A federal judge in Richmond, Va., has approved for trial, a rarity for ERISA lawsuits, a case filed against Genworth Financial by former employees who alleged a BlackRock target-date series in Genworth’s 401(k) plan should have been removed for poor performance.
“The court cannot say, as a matter of law, that a hypothetical prudent fiduciary in Genworth's position would have made the same decision to retain the BlackRock TDFs under the circumstances,” Senior U.S. District Judge Robert E. Payne, wrote on Aug. 29.
“Drawing all reasonable inferences in favor of plaintiffs, the court finds that a reasonable juror could find in favor of plaintiffs,” he wrote.
Genworth Financial is one of approximately a dozen companies that have been sued over their retirement plans’ offering the BlackRock LifePath Index Retirement Funds. BlackRock isn’t a defendant in any of the lawsuits that were all filed by the same law firm, Miller Shah, as lead counsel or co-counsel.
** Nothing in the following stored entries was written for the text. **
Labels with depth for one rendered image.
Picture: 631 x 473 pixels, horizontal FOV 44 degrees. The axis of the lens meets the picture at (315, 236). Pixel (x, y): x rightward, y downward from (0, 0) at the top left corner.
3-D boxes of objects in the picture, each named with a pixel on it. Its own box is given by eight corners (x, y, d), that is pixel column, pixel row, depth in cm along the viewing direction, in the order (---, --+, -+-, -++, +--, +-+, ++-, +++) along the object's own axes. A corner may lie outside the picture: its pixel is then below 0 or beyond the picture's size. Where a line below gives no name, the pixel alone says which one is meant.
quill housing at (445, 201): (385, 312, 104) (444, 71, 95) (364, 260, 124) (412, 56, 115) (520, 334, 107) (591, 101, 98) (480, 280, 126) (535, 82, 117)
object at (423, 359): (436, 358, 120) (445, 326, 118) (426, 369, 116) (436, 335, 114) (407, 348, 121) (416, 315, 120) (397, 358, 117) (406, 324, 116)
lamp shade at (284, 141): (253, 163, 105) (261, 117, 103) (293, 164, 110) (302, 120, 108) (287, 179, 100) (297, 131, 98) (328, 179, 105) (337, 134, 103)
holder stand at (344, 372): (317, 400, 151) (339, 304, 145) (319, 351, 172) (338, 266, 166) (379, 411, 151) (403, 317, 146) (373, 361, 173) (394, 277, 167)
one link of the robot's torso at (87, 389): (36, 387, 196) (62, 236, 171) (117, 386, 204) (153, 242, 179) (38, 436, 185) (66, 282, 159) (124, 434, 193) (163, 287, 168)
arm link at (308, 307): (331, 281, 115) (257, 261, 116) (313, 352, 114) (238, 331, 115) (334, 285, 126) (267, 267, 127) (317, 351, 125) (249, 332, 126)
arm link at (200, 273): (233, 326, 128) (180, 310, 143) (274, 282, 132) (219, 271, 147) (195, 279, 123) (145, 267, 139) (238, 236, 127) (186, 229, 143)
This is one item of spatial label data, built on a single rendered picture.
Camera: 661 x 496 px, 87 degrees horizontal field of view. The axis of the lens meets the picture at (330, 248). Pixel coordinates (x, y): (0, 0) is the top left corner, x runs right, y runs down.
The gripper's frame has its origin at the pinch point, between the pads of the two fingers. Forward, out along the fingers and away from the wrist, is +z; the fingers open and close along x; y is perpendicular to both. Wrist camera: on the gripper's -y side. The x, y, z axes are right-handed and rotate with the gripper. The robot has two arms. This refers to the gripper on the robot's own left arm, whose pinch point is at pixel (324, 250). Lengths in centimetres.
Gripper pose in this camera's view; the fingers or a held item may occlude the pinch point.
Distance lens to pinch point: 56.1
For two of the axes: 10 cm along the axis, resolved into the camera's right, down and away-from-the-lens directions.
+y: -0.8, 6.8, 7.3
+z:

The allegations among these lawsuits are similar, contending that the BlackRock target-date series underperformed several other target-date series and that fiduciaries violated ERISA by failing to monitor and replace the series.
Most of the lawsuits have been dismissed — sometimes more than once — against sponsors including Microsoft, Capital One Financial, Cisco Systems and Booz Allen Hamilton.
Aside from Genworth, the only sponsor not to have their case thrown out by a court is Stanley Black & Decker Inc.
U.S. District Court Judge Stefan R. Underhill, Bridgeport, Conn., ruled in July that Stanley the Black & Decker plaintiffs had provided sufficient information for their complaint to go to trial.
“Considering their allegations in totality, the plaintiffs have plausibly alleged the adequacy of their comparators sufficient for this stage of the litigation,” he wrote.
The other target-date series cited by the Stanley Black & Decker plaintiffs “are sufficient at the pleading stage to support their underperformance claim,” Underhill added.
Although the Genworth plaintiffs’ allegations are much like those in similar cases and although Genworth used a similar defense here, Payne wrote that this lawsuit contained different facts.
The Genworth 401(k) plan’s investment policy statement “explicitly stated that the performance of the BlackRock TDFs is expected to ‘compare favorably’ to the S&P TDF Index and its peer group of target date funds,” Payne wrote.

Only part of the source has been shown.